Data excerpts:
********************

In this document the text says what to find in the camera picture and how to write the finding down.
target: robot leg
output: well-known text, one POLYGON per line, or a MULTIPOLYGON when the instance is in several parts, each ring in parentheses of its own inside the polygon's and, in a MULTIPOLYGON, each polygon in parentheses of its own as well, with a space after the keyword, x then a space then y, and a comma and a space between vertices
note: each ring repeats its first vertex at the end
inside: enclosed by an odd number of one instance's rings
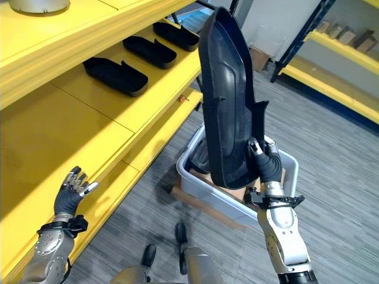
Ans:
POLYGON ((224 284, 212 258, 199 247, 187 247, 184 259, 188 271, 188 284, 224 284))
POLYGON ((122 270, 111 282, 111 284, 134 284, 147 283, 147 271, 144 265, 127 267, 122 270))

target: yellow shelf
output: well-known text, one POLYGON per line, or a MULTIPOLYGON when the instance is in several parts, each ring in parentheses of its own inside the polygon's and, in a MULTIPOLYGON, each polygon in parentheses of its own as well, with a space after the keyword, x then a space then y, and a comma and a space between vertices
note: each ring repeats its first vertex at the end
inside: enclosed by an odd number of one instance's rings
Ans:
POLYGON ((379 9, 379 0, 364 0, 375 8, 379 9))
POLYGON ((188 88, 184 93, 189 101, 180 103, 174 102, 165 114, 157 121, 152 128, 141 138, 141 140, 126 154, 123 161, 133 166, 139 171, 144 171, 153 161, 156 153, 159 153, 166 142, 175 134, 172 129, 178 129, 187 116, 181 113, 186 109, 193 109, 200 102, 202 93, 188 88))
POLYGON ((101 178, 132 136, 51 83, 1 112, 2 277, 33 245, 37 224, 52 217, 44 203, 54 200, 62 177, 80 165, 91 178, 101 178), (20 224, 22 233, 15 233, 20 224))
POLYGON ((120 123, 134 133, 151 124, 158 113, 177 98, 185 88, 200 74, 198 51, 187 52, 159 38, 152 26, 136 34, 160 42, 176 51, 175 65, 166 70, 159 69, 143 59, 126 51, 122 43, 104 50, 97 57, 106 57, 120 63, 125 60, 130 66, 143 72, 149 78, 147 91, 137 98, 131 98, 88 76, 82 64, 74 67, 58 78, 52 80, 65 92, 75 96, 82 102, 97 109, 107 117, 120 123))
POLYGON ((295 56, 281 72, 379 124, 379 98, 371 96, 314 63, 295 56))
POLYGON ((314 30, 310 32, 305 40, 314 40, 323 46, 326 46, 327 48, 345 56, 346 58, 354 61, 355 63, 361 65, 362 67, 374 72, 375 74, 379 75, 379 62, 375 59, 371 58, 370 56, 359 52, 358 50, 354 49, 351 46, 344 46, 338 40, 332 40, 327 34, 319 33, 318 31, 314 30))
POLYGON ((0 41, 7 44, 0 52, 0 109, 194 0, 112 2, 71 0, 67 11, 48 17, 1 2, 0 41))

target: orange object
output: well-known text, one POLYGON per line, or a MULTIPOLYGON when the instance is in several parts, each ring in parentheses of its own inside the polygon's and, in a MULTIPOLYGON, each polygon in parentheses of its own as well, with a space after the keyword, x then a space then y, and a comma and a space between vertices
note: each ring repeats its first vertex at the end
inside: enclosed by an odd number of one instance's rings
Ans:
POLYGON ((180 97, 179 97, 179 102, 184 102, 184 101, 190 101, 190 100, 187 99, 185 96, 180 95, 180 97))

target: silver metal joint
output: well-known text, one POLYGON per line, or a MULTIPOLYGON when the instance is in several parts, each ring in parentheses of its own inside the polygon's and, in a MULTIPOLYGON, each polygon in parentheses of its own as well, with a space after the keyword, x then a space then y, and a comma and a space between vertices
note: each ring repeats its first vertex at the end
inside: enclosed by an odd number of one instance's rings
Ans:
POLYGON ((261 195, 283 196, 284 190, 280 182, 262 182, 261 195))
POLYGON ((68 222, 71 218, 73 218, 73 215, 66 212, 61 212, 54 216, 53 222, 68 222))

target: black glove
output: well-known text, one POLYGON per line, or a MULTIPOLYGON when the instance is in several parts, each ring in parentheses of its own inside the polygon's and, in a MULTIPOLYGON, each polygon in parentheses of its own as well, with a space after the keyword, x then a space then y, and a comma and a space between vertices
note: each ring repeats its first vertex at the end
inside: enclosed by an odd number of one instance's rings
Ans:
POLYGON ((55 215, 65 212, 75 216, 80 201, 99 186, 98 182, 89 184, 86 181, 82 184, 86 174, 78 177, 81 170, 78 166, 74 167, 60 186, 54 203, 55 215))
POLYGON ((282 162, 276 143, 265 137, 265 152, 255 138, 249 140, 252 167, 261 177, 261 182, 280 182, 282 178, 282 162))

********************

- _Work instructions_: Each line above must be repeated exactly in the answer, with pictures omitted.

- _Response box_:
In this document the text says what to find in the camera picture and how to write the finding down.
target: robot leg
output: well-known text, one POLYGON per line, or a MULTIPOLYGON when the instance is in several parts, each ring in parentheses of its own inside the polygon's and, in a MULTIPOLYGON, each polygon in parentheses of its own as well, with a space after the keyword, x then a space then y, and a comma and a space between vertices
note: each ring repeats its first vertex at the end
inside: enclosed by an odd number of one instance's rings
Ans:
POLYGON ((224 284, 212 258, 199 247, 187 247, 184 259, 188 271, 188 284, 224 284))
POLYGON ((122 270, 111 282, 111 284, 134 284, 147 283, 147 271, 144 265, 127 267, 122 270))

target: yellow shelf
output: well-known text, one POLYGON per line, or a MULTIPOLYGON when the instance is in several parts, each ring in parentheses of its own inside the polygon's and, in a MULTIPOLYGON, each polygon in parentheses of its own as well, with a space after the keyword, x then a space then y, and a comma and a space between vertices
note: each ring repeats its first vertex at the end
inside: enclosed by an odd number of one instance's rings
Ans:
POLYGON ((379 9, 379 0, 364 0, 375 8, 379 9))
POLYGON ((188 88, 184 93, 189 101, 180 103, 174 102, 165 114, 157 121, 152 128, 141 138, 141 140, 126 154, 123 161, 133 166, 139 171, 144 171, 153 161, 156 153, 159 153, 166 142, 175 134, 172 129, 178 129, 187 116, 181 113, 186 109, 193 109, 200 102, 202 93, 188 88))
POLYGON ((101 178, 132 136, 51 83, 1 112, 2 277, 33 245, 37 224, 52 217, 44 203, 54 200, 62 177, 80 165, 91 178, 101 178), (20 224, 22 233, 15 233, 20 224))
POLYGON ((120 123, 134 133, 151 124, 158 113, 177 98, 185 88, 200 74, 198 51, 187 52, 159 38, 152 26, 136 34, 160 42, 176 51, 175 65, 166 70, 159 69, 143 59, 126 51, 122 43, 104 50, 97 57, 106 57, 120 63, 125 60, 130 66, 143 72, 149 78, 147 91, 137 98, 131 98, 88 76, 82 64, 74 67, 58 78, 52 80, 65 92, 75 96, 82 102, 97 109, 107 117, 120 123))
POLYGON ((295 56, 281 72, 379 124, 379 98, 371 96, 314 63, 295 56))
POLYGON ((314 30, 310 32, 305 40, 314 40, 323 46, 326 46, 327 48, 345 56, 346 58, 354 61, 355 63, 361 65, 362 67, 374 72, 375 74, 379 75, 379 62, 375 59, 371 58, 370 56, 359 52, 358 50, 354 49, 351 46, 344 46, 338 40, 332 40, 327 34, 319 33, 318 31, 314 30))
POLYGON ((0 41, 7 44, 0 52, 0 109, 194 0, 112 2, 71 0, 67 11, 48 17, 1 2, 0 41))

target: orange object
output: well-known text, one POLYGON per line, or a MULTIPOLYGON when the instance is in several parts, each ring in parentheses of its own inside the polygon's and, in a MULTIPOLYGON, each polygon in parentheses of its own as well, with a space after the keyword, x then a space then y, and a comma and a space between vertices
note: each ring repeats its first vertex at the end
inside: enclosed by an odd number of one instance's rings
Ans:
POLYGON ((180 97, 179 97, 179 102, 184 102, 184 101, 190 101, 190 100, 187 99, 185 96, 180 95, 180 97))

target: silver metal joint
output: well-known text, one POLYGON per line, or a MULTIPOLYGON when the instance is in several parts, each ring in parentheses of its own inside the polygon's and, in a MULTIPOLYGON, each polygon in parentheses of its own as well, with a space after the keyword, x then a space then y, and a comma and a space between vertices
note: each ring repeats its first vertex at the end
inside: enclosed by an odd number of one instance's rings
Ans:
POLYGON ((261 195, 283 196, 284 190, 280 182, 262 182, 261 195))
POLYGON ((68 222, 71 218, 73 218, 73 215, 66 212, 61 212, 54 216, 53 222, 68 222))

target: black glove
output: well-known text, one POLYGON per line, or a MULTIPOLYGON when the instance is in several parts, each ring in parentheses of its own inside the polygon's and, in a MULTIPOLYGON, each polygon in parentheses of its own as well, with a space after the keyword, x then a space then y, and a comma and a space between vertices
note: each ring repeats its first vertex at the end
inside: enclosed by an odd number of one instance's rings
Ans:
POLYGON ((55 215, 65 212, 75 216, 80 201, 99 186, 98 182, 89 184, 86 181, 82 184, 86 174, 78 177, 81 170, 78 166, 74 167, 60 186, 54 203, 55 215))
POLYGON ((282 162, 276 143, 265 137, 265 152, 255 138, 249 140, 252 167, 261 177, 261 182, 280 182, 282 178, 282 162))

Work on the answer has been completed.